Fragile Iran regime attacks BBC-Persian channel

NY Times:

As Iran’s ruling ayatollahs tell it, the main strike force plotting to end Islamic rule in their country is not on the streets of Tehran but on the upper floors of a celebrated Art Deco building in central London.

The propagators of an “all-out war” against the Islamic republic, as Iran’s semiofficial news agency has called them, are a group of 140 men and women who work at the BBC’s Broadcasting House, a stone’s throw from the shopping mecca of Oxford Street in London. Mainly expatriate Iranians, they staff the BBC’s Persian-language television service, on air for only six months and reaching a daily audience of six million to eight million Iranians — a powerful fraction of viewers in Iran, with its population of 70 million.
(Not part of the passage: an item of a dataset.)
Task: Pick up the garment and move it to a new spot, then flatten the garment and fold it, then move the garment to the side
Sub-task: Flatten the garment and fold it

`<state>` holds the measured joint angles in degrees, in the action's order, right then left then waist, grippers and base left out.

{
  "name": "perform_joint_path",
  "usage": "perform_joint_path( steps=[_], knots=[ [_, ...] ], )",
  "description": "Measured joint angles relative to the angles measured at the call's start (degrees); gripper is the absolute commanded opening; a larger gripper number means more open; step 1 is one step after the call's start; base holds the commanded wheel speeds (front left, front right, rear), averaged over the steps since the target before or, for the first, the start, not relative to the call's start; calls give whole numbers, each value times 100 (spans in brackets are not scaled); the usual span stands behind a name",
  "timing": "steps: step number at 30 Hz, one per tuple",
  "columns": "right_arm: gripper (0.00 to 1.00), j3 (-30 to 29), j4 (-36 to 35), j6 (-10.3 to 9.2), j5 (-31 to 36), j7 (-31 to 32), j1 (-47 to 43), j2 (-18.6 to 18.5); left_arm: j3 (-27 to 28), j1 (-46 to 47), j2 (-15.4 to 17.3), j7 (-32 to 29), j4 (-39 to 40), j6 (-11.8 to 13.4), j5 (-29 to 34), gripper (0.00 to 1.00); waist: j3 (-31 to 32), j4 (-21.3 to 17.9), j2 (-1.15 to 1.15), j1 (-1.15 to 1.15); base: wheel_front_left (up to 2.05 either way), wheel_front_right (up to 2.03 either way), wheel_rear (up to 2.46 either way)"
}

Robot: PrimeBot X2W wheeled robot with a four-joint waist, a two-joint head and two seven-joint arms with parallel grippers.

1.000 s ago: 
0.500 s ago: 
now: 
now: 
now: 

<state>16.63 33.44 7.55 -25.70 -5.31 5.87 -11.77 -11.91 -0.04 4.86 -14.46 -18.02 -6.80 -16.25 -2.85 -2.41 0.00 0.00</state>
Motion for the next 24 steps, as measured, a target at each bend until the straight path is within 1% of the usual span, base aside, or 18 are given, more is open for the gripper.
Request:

The audience estimate, BBC insiders say, came from a leaked document prepared by Iran’s state-run broadcasting service, which warned before the current upheaval of the threat from the new channel.

PTV, as those in the London newsroom call it, is at the heart of a new kind of political upheaval that has played out in Tehran, where a disputed presidential election two weeks ago sent tens of thousands of protesters into the streets claiming ballot fraud in the re-election of the hard-line incumbent, Mahmoud Ahmadinejad.

In the protests, an archaic political system has been shaken by the use of powerful new weapons: foreign-based satellite television channels like the BBC’s that beam their signals into Iran, social networking tools like Twitter and sites like Facebook that act as running diaries on the upheaval and as forums for coordinating protest activities, and cellphone videos that have captured the confrontation in Tehran for worldwide audiences, perhaps most importantly in Iran itself.

“It’s a totally different country now because of the new media,” said Sina Motallebi, 36, who oversees interactive elements of the BBC channel’s coverage in the London newsroom.

Mr. Motallebi, more than most, understands the new technologies’ power — and the Iranian government’s determination to suppress them. In 2003, as one of Iran’s most famous antigovernment bloggers, he was imprisoned briefly in Tehran’s notorious Evin prison, along with murderers, rapists and other criminals. Many others working at the BBC channel gained their first experience working on reformist newspapers and blogs in Tehran.

The government has singled out several foreign news broadcasters for what it calls biased coverage: CNN, broadcasting in English, as well as the Voice of America and the BBC, which broadcast in Iran in Persian, the country’s national language.

But the BBC’s Persian channel has been cast as the main threat, partly, BBC officials say, because Britain’s colonial past has earned it a special place in Iran’s official demonography. Hamid Reza Moqaddamfar, chief of the semiofficial Fars news agency, has described the channel’s coverage as “psychological warfare,” and said its mission was “spreading lies and rumors and distorting facts.”

...
The truth hurts sometimes. As Jack Nicholson's character said some people can't handle the truth. What is scary for the control freak religious bigots of Iran is that they are losing control of their message and more Iranians are finding the truth. In someways they remind me of liberals in the US attacking Fox News.

I suspect that the BBC-Persian channel may be one reason why the government is arresting British Embassy employees.